Je nous revois dans son appartement de la rue Kindermans. J’ai dix ans, elle en a nonante-deux. Elle est assise à la table du salon. Je suis debout derrière elle. Une nappe d’un vert profond recouvre la table en acajou. Face à nous, le buste en bronze de son père Simon. Mélanie tient dans sa main droite le manche noir d’une grosse loupe. Sans cet instrument, elle ne pourrait plus lire les définitions de ses mots croisés. Mon arrière-grand-mère m’explique patiemment le sens des mots les plus compliqués. Elle m’apprend l’importance de choisir le mot juste. Elle m’initie à la beauté de certains mots, tel « crépuscule » pour parler du jour mais aussi pour parler de la vie, surtout quand on a son âge à elle. Longtemps, ces moments m’ont semblé anodins. Je croyais les avoir oubliés. Mais aujourd’hui, face à la tombe de Mélanie, je me dis qu’ils ont été décisifs. Pourquoi les concepts et les mots m’apportent-ils toujours réconfort et sérénité ? Peut-être parce qu’ils sont irrémédiablement liés à ces moments d’enfance, où mon arrière-grand-mère institutrice m’en transmettait la passion dans le silence de son intérieur bruxellois, avec l’air de ne pas y toucher et d’entretenir ses neurones.

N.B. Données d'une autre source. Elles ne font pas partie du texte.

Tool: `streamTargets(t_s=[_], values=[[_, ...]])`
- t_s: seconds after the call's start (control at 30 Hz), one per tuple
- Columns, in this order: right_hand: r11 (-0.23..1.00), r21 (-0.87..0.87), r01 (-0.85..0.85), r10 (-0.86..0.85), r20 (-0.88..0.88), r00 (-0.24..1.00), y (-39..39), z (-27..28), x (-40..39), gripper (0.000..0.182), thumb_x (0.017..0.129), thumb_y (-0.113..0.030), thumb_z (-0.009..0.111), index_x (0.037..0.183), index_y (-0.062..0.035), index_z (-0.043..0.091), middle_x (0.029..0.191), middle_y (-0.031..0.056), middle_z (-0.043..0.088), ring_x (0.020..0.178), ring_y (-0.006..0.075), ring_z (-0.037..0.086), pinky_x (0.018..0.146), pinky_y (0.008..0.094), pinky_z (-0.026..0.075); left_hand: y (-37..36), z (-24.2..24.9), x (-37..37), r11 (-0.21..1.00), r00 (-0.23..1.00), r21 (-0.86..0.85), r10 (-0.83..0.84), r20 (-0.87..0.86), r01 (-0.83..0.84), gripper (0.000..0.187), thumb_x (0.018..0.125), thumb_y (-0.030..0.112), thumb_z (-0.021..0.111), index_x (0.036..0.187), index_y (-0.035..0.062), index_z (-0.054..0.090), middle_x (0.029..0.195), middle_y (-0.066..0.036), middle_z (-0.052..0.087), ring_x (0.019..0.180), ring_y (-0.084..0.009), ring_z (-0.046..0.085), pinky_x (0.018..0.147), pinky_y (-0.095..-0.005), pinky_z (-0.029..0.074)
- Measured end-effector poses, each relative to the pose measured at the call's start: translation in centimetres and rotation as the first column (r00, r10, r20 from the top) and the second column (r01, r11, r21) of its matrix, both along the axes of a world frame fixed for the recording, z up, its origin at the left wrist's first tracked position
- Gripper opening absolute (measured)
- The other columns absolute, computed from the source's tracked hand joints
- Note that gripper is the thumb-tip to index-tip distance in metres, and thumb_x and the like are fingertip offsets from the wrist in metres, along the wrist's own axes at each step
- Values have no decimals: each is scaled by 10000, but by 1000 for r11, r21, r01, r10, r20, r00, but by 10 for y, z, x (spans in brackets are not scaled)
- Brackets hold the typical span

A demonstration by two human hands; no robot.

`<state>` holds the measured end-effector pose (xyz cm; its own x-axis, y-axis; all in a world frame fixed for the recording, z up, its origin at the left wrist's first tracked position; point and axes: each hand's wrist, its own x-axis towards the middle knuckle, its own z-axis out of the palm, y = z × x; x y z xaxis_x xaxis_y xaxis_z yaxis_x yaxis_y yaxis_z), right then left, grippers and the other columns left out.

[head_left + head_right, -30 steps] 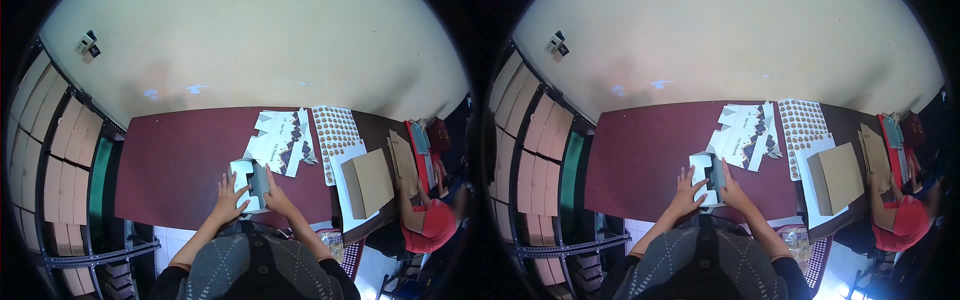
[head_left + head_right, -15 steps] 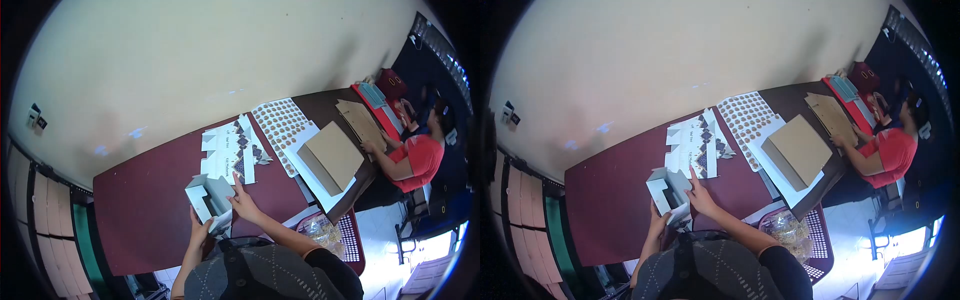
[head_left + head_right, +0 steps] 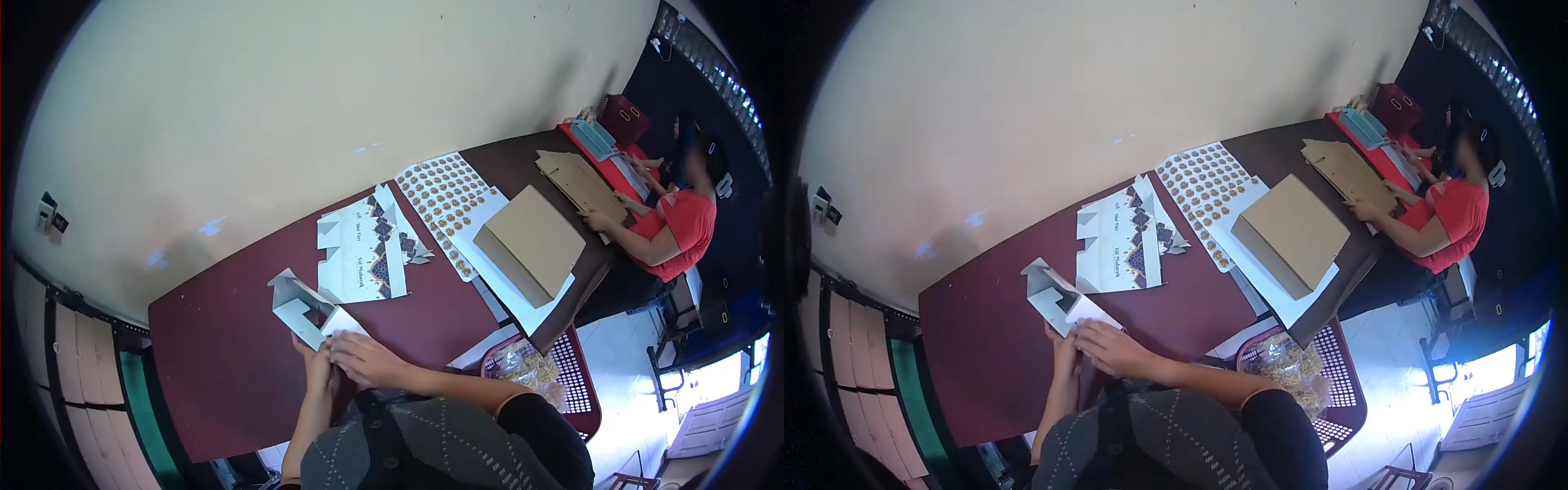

Je m’approche de la tombe. Mélanie n’est pas seule. Face à moi reposent aussi son père, sa mère et sa sœur. Il manque Étienne, son époux. L’un de mes souvenirs les plus poignants de Mélanie, c’est son immense chagrin à la mort d’Étienne. Jusqu’au bout, elle m’a semblé l’aimer d’une passion intense. Étienne a fait le choix d’être incinéré lorsqu’il est mort en 1990, quelques années avant Mélanie. Je savais donc que je ne retrouverais pas Étienne au cimetière d’Ixelles.

En ce samedi matin d’été, c’est donc la sépulture de Simon Schummer, mon arrière-arrière-grand-père, que je découvre, reposant aux côtés de sa femme Mouna et de ses filles Simonne et Mélanie. Qui est-il, cet homme enterré sous mes pieds ? D’où vient-il ? Je n’en sais rien. Les traces de lui semblent s’être évaporées à tout jamais. Sur sa tombe, il est écrit que Simon est né en 1872. Il y a cent cinquante ans… À quoi ressemblait Bruxelles à ce moment-là ? Était-ce vraiment la petite ville de province, marécageuse, sale et remplie de gens au crâne vide telle que Baudelaire la décrit amèrement dans Pauvre Belgique, alors qu’il y a trouvé refuge ? Ou était-ce, au contraire, une ville ouverte sur le monde, attirant les intellectuels progressistes pourchassés dans leur pays, comme Victor Hugo ou Karl Marx ?

Un vague souvenir me revient. Mélanie ne m’a-t-elle pas glissé un jour que le héros qu’elle plaçait au sommet de son panthéon personnel, c’était son père, Simon ? Debout devant le caveau, une image apparaît : le buste de Simon. Je revois cette statue en bronze représentant mon arrière-arrière-grand-père. Il trônait fièrement au milieu du salon de Mélanie.